Я принялся описывать, как Франц ездил по захолустным деревушкам, чтобы набрать материала для своей кандидатской, посвящённой фольклорной нечисти.

Девочки хохотали над тем, как он — горожанин — пытался подоить корову, и прочими его приключениями. Не стану скромничать, рассказчиком я всегда был превосходным.

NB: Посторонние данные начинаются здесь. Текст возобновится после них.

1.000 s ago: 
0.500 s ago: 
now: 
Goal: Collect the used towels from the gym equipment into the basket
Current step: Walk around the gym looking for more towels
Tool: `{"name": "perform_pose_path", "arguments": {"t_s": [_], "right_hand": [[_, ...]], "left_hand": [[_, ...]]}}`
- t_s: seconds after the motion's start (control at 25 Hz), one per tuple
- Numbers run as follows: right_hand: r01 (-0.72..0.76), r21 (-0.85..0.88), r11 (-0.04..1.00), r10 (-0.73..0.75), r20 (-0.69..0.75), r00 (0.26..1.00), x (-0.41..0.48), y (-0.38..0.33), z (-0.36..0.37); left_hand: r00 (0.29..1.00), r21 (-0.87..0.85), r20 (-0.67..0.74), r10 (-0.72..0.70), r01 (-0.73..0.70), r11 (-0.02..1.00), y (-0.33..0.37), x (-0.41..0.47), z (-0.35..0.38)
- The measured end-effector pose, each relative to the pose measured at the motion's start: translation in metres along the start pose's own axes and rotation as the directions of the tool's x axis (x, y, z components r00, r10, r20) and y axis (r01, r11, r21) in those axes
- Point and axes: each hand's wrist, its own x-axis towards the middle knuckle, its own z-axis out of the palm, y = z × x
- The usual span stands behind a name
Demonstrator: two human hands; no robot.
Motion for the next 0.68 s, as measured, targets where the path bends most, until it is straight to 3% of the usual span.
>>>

— И вот однажды, — я подошёл к самой интересной части моего повествования, той, ради которой они и требуют пересказывать историю вновь и вновь, — прибыл он в небольшое село под названием «Приют утопленника». Удивился такому названию, спрашивает местных жителей, откуда оно. А ему и отвечают: мол, к западу от околицы раскинулись обширные Мёртвые Болота, так там каждый год множество людей топнет, особенно пришлых. Свои-то они куда как осторожнее, знают, что и днём незачем туда соваться, а ночью — так и подавно. Нечистые они, болота те. Живут в них, стало быть, никсы — духи воды. Уж они-то живым не отпустят — коли попадёшься, всенепременно на дно утащат.

— И что же Франц? — Ханна прижала руки к груди.

— Неужто пошёл на болота?

— Будто не знаешь. Пошёл, конечно. А вдруг там и вправду духи? Разве можно такой материал упускать? Тем же вечером и отправился. Местные-то, понятно, пальцем у виска покрутили, да удерживать не стали — что им до него!

А ночь была лунная, не заплутаешь. Быстро добрался наш герой до места. И стоило ему подойти ближе, как ветер донёс до его слуха музыку. Но что это была за музыка! Тихая, очень красивая и безмерно печальная. Слёзы против воли навернулись на его глаза. Он понял — жизнь готов отдать, только бы увидеть таинственного музыканта. К счастью, он знал всё, что людям известно о никсах. И то, что они могут специально заманивать в трясину музыкой и пением, — в том числе. Поэтому он лишь удвоил свою бдительность, начал ещё тщательней проверять каждую кочку, прежде чем на неё ступить.

— И что, что он увидел? — не выдержала Аннмари, ёрзая от нетерпения.

— Не тяни, мы уж извелись, — поддержала её Фрида.

Вот же хитрюшки! Ведь сами прекрасно знают, но нет — всё-то им скажи. Впрочем, эту историю я рассказывал им в последний раз, так почему бы и нет, в конце концов. Потом будут другие сказки.

— И увидел он молодого парня, стоящего по щиколотки в мутной болотной жиже.

Был он строен и гибок, будто лоза ядовитого плюща, — и столь же ядовит был взгляд его нечеловечески зелёных глаз. Одет он был в темные штаны, закатанные выше колен, и рваный зелёный плащ на голое тело. Его густые чёрные волосы, в которых запутались водоросли, тина и ракушки, рассыпались по узким его плечам, а на лице застыла мировая скорбь. Водоросли опутались и вокруг его шеи, не то ожерельем, не то верёвкой душителя. Он играл на скрипке, и именно его смычок, касаясь струн, рождал самую красивую и грустную музыку на свете. Подле него плясали нимфы — светлые создания, порождённые тьмой.

И такая боль одолела Франца, когда он это увидел и услышал, такие тоска и ощущение безысходности на него навалились, что захотелось ему немедленно утопиться в этом самом болоте.